## What to produce
Report each line of the listing that carries the word "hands".

=== Begin Enclosure ===

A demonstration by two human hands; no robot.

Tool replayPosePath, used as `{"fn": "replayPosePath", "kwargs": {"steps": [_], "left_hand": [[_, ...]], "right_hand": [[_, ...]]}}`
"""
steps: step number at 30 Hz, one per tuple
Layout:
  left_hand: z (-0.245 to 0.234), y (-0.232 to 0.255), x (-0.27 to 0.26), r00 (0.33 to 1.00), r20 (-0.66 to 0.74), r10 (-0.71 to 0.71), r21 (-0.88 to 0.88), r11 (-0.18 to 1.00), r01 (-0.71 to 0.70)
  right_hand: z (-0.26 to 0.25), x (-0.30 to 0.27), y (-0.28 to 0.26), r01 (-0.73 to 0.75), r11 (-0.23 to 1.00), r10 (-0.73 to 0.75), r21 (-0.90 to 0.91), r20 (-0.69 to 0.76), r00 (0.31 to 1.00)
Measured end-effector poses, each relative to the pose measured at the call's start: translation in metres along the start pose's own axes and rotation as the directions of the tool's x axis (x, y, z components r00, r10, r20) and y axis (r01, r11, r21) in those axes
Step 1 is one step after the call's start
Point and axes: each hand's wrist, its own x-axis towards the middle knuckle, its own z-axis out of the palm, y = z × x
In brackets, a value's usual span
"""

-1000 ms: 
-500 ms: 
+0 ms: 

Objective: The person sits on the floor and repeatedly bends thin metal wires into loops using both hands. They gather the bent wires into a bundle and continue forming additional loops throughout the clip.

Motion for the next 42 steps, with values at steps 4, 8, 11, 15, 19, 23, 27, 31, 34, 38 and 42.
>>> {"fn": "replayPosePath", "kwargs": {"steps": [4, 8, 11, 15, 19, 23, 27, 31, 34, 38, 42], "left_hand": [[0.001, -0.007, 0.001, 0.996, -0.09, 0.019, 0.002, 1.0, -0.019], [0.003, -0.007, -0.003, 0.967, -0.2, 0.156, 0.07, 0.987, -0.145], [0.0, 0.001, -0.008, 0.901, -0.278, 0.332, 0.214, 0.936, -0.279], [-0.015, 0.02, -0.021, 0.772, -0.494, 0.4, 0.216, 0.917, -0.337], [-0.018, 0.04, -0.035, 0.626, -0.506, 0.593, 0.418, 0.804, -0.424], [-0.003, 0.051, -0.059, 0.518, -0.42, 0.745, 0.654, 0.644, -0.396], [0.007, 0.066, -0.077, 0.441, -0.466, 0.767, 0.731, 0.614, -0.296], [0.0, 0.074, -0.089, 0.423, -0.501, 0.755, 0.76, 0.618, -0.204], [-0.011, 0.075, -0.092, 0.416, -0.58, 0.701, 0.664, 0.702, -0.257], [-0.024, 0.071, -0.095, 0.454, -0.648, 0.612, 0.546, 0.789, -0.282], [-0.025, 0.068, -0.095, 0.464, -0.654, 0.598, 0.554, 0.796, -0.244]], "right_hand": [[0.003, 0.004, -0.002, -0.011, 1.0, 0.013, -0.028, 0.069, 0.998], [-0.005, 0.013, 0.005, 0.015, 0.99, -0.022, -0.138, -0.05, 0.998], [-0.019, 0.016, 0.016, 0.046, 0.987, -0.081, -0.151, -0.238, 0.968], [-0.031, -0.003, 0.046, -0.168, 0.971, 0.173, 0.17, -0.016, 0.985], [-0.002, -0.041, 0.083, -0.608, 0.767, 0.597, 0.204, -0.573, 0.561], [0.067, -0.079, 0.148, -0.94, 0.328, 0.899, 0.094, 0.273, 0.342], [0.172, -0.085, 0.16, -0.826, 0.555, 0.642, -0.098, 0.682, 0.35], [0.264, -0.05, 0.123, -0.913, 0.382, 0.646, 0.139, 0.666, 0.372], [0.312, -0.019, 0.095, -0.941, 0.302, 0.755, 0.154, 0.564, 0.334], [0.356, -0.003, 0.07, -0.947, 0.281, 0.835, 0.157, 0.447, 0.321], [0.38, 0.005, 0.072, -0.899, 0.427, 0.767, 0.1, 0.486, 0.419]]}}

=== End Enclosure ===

## Exercise answer
A demonstration by two human hands; no robot.
Objective: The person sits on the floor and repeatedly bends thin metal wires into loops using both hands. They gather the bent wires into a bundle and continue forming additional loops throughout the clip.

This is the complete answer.